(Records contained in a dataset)
....
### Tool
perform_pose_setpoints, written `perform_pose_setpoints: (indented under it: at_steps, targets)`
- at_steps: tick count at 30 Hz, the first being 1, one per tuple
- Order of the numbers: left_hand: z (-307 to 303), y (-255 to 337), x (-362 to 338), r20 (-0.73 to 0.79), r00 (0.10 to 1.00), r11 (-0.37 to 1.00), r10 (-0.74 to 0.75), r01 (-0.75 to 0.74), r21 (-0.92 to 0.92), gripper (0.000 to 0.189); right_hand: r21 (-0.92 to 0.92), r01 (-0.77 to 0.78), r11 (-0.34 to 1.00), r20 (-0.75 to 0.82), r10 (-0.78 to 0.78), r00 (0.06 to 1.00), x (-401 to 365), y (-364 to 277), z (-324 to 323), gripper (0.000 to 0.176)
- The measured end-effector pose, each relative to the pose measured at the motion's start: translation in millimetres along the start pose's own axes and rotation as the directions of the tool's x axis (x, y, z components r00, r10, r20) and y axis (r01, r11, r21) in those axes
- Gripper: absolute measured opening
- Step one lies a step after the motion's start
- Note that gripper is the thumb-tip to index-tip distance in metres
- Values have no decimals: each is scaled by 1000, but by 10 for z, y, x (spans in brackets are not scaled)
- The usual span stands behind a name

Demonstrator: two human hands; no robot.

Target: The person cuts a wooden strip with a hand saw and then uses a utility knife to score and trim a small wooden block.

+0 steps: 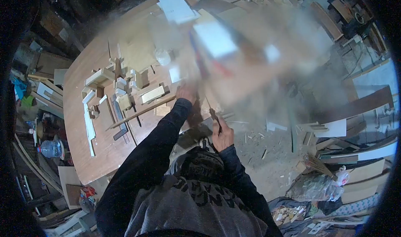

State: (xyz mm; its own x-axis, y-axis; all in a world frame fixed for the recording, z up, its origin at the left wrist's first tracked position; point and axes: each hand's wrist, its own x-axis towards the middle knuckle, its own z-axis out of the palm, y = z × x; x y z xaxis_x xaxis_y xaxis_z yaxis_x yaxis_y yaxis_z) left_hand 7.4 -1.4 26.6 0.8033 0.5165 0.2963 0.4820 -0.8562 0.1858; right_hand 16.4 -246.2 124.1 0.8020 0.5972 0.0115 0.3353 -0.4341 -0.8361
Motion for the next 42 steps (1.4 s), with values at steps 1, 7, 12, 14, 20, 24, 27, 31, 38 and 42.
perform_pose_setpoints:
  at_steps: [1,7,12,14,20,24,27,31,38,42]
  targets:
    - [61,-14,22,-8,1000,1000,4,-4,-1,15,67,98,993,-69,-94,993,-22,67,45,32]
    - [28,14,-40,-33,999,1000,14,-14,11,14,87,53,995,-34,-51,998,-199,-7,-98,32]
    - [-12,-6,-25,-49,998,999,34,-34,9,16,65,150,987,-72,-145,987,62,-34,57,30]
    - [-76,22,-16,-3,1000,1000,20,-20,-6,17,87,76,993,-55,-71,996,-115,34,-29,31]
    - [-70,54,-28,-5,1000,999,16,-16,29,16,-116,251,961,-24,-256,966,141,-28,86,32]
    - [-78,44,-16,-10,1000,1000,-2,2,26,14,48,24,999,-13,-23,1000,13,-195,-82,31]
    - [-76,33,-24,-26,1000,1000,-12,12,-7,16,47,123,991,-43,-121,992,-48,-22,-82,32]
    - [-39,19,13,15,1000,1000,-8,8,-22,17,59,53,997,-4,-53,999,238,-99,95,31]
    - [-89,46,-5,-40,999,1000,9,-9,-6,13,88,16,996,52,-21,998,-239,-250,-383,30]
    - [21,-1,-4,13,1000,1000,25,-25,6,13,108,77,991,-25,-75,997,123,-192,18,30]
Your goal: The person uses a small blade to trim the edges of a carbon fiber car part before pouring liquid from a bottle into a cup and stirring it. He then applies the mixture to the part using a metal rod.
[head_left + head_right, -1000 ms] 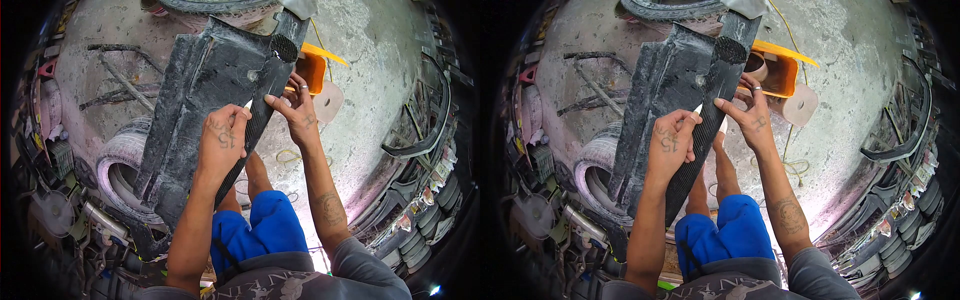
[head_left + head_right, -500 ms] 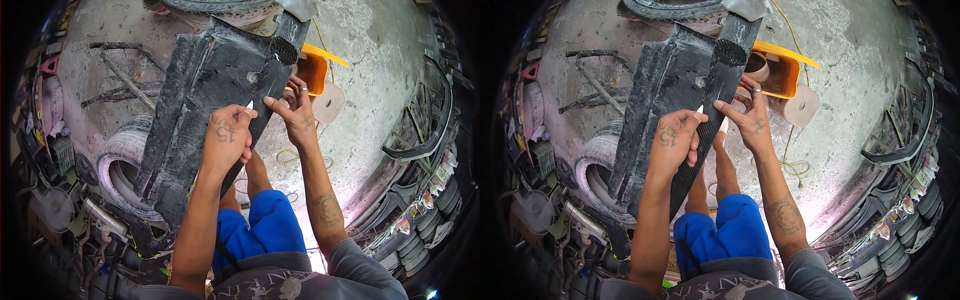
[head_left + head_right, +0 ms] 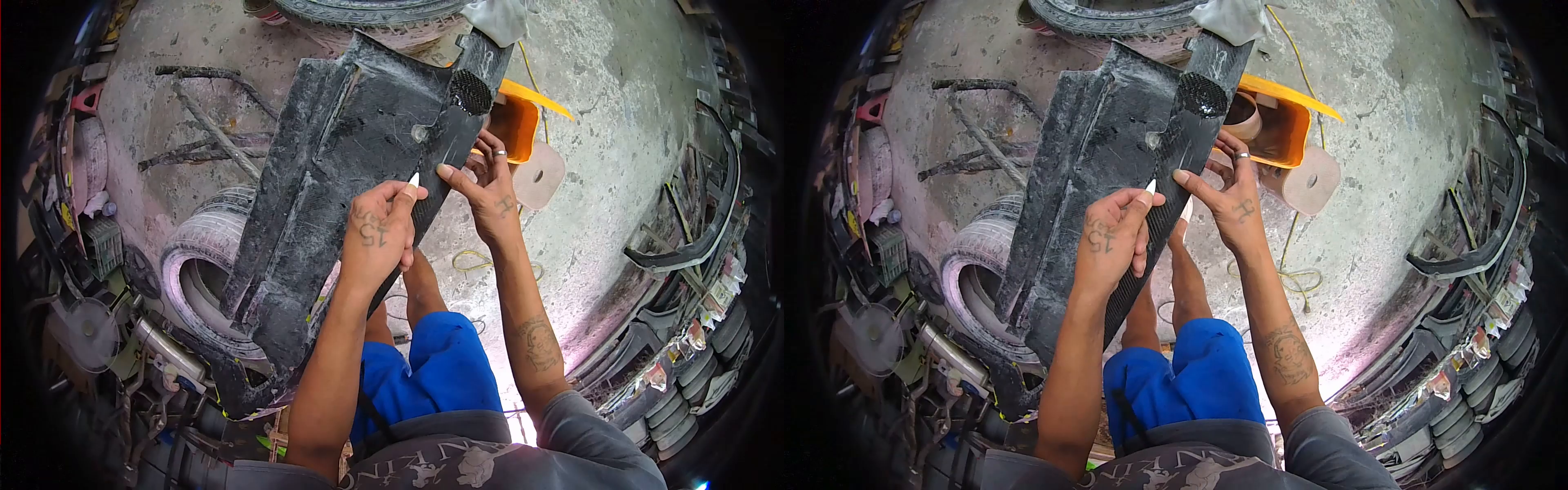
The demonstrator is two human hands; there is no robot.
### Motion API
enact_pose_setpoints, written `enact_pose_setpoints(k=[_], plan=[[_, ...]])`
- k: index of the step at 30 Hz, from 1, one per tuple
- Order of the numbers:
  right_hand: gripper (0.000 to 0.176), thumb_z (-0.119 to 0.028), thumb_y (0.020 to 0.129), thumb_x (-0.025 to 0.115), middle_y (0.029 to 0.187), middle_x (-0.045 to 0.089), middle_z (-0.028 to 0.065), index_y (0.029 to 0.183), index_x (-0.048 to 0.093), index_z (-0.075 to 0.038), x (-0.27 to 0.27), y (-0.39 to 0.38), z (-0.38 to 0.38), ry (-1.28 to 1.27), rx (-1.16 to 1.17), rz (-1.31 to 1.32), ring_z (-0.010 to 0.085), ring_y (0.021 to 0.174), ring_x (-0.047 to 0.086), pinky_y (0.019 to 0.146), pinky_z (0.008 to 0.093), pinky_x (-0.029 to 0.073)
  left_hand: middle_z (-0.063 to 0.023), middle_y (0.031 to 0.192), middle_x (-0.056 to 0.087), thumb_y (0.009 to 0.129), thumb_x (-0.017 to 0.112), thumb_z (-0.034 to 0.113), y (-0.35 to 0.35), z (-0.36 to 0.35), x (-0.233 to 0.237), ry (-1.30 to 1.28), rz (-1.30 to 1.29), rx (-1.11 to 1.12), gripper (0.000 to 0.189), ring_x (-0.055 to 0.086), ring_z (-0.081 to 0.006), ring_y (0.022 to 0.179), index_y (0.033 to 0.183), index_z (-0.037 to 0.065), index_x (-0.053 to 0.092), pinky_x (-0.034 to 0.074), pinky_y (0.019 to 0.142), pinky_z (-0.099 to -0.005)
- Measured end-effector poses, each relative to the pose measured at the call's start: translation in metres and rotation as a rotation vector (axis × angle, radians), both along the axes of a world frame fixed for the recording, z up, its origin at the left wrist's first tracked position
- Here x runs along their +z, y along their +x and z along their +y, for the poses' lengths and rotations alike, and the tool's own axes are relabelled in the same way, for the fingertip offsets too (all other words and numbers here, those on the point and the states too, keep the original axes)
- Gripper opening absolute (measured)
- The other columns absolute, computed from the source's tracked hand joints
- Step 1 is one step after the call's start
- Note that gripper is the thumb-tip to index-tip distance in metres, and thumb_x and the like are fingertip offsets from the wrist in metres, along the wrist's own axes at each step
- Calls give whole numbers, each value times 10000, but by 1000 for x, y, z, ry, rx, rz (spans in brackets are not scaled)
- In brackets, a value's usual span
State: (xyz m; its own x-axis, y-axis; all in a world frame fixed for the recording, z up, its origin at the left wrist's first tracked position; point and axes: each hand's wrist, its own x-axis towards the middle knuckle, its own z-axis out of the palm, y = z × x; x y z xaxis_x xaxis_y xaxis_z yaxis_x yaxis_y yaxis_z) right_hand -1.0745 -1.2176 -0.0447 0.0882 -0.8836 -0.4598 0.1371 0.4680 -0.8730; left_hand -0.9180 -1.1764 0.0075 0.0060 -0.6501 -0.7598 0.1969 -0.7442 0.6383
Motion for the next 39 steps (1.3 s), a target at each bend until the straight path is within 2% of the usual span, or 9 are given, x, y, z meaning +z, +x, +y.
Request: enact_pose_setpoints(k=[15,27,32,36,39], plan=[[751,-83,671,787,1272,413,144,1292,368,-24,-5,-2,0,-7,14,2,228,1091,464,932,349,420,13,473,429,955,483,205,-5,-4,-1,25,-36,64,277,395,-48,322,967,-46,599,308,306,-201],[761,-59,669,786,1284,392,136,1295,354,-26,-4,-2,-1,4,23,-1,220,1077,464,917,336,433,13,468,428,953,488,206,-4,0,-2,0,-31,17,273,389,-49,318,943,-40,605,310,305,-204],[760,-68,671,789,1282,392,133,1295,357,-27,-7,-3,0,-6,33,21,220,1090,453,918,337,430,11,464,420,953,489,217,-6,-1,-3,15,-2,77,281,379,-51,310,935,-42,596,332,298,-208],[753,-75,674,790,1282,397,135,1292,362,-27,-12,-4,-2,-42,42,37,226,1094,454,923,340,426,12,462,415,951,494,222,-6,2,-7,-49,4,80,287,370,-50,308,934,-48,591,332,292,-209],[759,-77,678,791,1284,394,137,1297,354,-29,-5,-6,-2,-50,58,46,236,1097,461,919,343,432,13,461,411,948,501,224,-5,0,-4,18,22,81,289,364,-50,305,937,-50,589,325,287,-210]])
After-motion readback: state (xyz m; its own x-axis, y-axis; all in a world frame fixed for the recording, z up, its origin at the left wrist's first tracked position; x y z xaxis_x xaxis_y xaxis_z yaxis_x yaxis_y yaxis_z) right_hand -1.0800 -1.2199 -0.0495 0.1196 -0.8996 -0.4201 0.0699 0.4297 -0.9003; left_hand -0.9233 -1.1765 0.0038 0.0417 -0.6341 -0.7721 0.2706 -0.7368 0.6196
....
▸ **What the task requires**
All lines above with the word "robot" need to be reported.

▸ **Answer below**
Demonstrator: two human hands; no robot.
The demonstrator is two human hands; there is no robot.

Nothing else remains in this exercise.